In-Label/Off-Label Therapien und klinische Studien
Sowohl die Verfügbarkeit als auch die Kosten müssen bei der therapeutischen Empfehlung im Rahmen des MTB berücksichtigt werden. Bei zielgerichteten Therapien mit nachgewiesenem klinischem Vorteil (z.B. ESCAT I) sind die betroffenen Medikamente im Allgemeinen zugelassen und werden von der Krankenkasse rückvergütet. Für gezielte Therapien mit niedrigerer Evidenzlage (z.B. ab ESCAT II) kann es sein, dass die Substanz nur im «off-label»-Einsatz verfügbar ist. In diesem Fall ist der Patient auf die Gutwilligkeit der Krankenkasse oder der Pharmafirma angewiesen.
Die Teilnahme an klinischen Studien ist grundsätzlich sinnvoll. Auf diese Weise wird die klinische Evidenz erhärtet und der Zugang zu vielversprechenden aber noch nicht erhältlichen Medikamenten kann gewährleistet werden.

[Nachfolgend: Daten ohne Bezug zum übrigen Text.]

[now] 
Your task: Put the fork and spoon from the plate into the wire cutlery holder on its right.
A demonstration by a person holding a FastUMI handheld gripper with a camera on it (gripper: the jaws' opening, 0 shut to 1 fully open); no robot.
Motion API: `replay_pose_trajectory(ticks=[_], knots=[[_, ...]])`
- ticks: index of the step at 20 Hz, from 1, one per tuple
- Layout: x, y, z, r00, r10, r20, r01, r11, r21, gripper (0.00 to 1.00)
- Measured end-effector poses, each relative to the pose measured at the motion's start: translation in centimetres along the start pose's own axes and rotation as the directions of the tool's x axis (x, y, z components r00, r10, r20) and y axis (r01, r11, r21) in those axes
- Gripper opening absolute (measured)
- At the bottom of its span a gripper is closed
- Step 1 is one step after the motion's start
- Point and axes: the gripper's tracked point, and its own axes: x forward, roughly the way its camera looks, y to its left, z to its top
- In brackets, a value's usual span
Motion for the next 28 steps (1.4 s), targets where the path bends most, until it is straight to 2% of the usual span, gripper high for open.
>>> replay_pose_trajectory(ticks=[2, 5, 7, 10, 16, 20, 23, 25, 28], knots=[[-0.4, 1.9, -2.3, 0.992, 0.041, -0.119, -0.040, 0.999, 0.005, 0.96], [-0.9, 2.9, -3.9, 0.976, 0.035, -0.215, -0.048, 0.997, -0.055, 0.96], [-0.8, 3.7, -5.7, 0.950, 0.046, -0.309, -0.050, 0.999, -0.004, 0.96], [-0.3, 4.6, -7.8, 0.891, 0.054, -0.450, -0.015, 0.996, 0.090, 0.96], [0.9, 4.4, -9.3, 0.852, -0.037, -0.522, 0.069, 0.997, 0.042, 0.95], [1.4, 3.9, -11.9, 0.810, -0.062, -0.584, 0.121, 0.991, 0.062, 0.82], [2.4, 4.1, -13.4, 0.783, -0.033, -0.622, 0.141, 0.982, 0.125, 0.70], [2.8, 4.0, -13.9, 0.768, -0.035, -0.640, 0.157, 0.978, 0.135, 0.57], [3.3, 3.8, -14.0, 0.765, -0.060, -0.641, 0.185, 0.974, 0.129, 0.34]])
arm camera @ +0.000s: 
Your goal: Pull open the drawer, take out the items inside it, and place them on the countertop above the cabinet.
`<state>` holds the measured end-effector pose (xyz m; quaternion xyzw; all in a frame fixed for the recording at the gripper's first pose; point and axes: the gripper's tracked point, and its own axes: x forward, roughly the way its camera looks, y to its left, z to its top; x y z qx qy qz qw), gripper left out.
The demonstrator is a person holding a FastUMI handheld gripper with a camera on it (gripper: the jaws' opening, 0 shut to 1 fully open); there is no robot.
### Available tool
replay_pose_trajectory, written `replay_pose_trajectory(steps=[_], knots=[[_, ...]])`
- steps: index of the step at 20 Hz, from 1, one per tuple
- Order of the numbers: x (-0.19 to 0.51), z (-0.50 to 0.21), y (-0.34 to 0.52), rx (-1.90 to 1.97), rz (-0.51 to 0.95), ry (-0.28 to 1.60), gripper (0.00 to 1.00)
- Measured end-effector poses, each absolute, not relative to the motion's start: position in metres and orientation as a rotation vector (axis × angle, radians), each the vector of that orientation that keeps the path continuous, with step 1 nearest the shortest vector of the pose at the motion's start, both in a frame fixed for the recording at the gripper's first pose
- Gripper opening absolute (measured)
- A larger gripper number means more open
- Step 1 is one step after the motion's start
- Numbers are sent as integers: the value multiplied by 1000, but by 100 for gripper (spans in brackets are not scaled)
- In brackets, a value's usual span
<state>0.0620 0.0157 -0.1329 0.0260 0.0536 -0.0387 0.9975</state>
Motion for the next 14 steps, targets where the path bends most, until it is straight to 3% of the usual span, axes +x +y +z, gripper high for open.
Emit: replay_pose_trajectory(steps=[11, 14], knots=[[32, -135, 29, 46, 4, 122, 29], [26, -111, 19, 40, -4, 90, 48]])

Das molekulare Tumorboard ermöglicht unseren Patienten nach Ausschöpfung der Standarttherapien zusätzliche Therapieoptionen. Patient*innen und Therapeut*innen setzen oft viel Hoffnung auf solche Behandlungen, und effektiv scheinen Empfehlungen der MTBs, die klinischen Ergebnisse für Krebspatienten zu verbessern (12–14).
Zusammenfassung
Die klinische Klassifizierung der molekularen Varianten unterstützt die Entscheidungsfindung am molekularen Tumorboard: sie ermöglicht rationale, evidenzbasierte, molekular-pathologisch gestützte Behandlungsempfehlungen abzugeben und bei Vorliegen von mehreren Möglichkeiten die Therapie mit der höchsten Evidenzlage zu bevorzugen.
Die Autorin hat keine Interessenkonflikte im Zusammenhang mit diesem Artikel deklariert.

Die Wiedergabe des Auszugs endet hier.